Scènes

Une scintillante soirée

Le Glowing Life de Sylvaine Hélary était à Toulouse


Glowing Life par Michel Laborde

Sylvaine Hélary présente le nouveau répertoire de son quartet Glowing Life, le versant le plus électrique de ses nombreux défrichages sonores au Taquin de Toulouse le 28 février 2019

Dès son arrivée sur scène, Sylvaine Hélary donne la tonalité du concert « La vie scintillante ». Les non-anglophones lui disent merci pour cette traduction de Glowing Life et ce beau nom de groupe, les autres ouvrent déjà leurs oreilles. Scintillement, crépitement, chatoiement, le programme de la soirée est clair. La musique de Glowing Life s’inspire de l’école de Canterbury, cette mouvance des années 1970 où les musiciens de jazz et de rock traçaient une voie ambitieuse en marge de leurs chapelles respectives. Rythmique, thème, orchestration, rien ne cédait à la facilité. Au contraire, tout s’articulait avec maestria, originalité et une appétence pour des compositions complexes, mais bougrement vivantes et dans l’air du temps. La référence la plus évidente à l’écoute de Glowing Life est le Soft Machine du batteur/chanteur Robert Wyatt.

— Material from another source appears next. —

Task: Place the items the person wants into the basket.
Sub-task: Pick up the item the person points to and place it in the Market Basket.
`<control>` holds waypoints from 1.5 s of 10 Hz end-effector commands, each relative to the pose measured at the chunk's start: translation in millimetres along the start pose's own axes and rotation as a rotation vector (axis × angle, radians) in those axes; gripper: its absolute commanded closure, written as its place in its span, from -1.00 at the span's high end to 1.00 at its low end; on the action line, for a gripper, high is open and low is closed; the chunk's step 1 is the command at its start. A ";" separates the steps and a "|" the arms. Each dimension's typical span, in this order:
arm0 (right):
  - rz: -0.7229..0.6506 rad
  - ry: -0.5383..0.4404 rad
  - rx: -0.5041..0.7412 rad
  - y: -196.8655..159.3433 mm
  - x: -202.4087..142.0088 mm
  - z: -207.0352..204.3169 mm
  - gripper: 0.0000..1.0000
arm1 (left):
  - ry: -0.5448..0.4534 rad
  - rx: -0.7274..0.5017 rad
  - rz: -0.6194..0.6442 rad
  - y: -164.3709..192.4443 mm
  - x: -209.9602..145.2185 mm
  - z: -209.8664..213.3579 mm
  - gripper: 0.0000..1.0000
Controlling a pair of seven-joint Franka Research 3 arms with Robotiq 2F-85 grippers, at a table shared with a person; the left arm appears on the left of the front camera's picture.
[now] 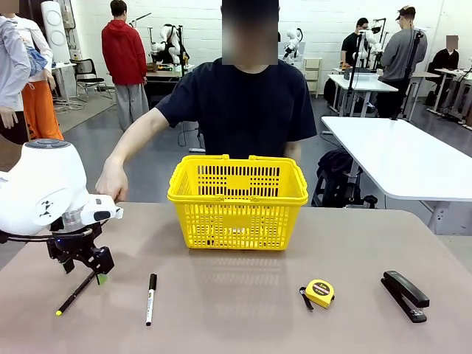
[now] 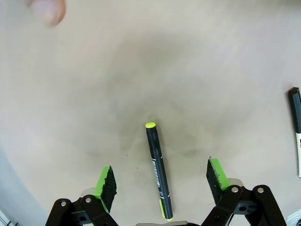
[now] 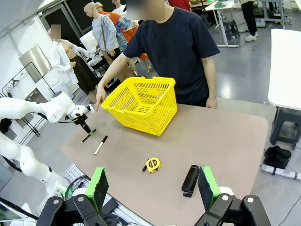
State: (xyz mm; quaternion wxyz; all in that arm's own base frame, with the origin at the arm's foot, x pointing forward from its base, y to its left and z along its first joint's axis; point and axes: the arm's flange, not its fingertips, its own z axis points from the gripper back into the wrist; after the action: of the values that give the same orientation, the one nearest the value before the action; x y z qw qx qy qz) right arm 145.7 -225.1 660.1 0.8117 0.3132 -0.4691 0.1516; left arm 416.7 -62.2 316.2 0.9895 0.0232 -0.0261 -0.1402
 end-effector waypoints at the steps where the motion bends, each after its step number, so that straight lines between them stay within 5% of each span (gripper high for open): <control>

Sylvaine Hélary © Michel Laborde

Le son d’ensemble du groupe évoque les années 1970 : la flûte de Sylvaine Hélary s’inscrit dans la lignée de celle de Herbie Mann ou de Hubert Laws. Quelques traitements électroniques viennent enrichir sa palette sonore. Son jeu est tout en mélopées. En l’écoutant, il se crée une sensation fort agréable : celle d’être aspiré et emmené vers quelque chose de doux et de tendre. Sur les rythmiques plus martiales de ses compagnons, son débit s’accélère et sa sonorité laisse alors entendre plus de souffle et de vélocité. Sylvaine Hélary chante aussi. Autant le dire tout de suite, il s’agit des meilleurs moments de ce concert. Que ce soit du parlé-chanté où la flûtiste se mue en narratrice ou juste du chant, ses interventions à la voix font basculer le concert dans une pop sophistiquée. Peut-être est-ce la présence de Benjamin Glibert, mais l’impression d’entendre une production signée de Bertrand Burgalat et son label Tricatel devient de plus en plus irrésistible. Justement, le guitariste s’est fait connaître avec Aquaserge, son groupe de pop arty.

Benjamin Glibert © Michel Laborde

Dans ce format club et ce registre jazz, il laisse entendre tout son talent. Benjamin Glibert sonne comme Brian May jouant du jazz ou comme Bill Frisell jouant du rock. Distorsion, phrases précises et ciselées, accords égrainés façon western ou déchainement bruitiste, la palette de son jeu vient trancher avec l’orgue d’Antonin Rayon. Jeu sur les timbres, nappes de notes ou interventions au Moog, sa sonorité chaude et chatoyante contribue grandement à la couleur d’ensemble du groupe. La musique s’épaissit par moments mais le propos sait rester léger et aérien. Quand Benjamin Glibert passe à la basse, celle-ci se fait bien remarquer, tout en restant chaloupée.

Les thèmes sont jazz, ils peuvent être sombres ou, comme sur l’un des derniers morceaux du concert, plutôt biscornus et sous l’influence de Frank Zappa. Sylvaine Hélary convoque des univers différents aussi bien musicaux (une relecture de Sydney Bechet) que littéraires (des textes d’Éric Vuillard ou de Samuel Beckett). Si l’ensemble peut encore gagner en cohérence, ce concert de début de tournée promet de belles choses pour la suite.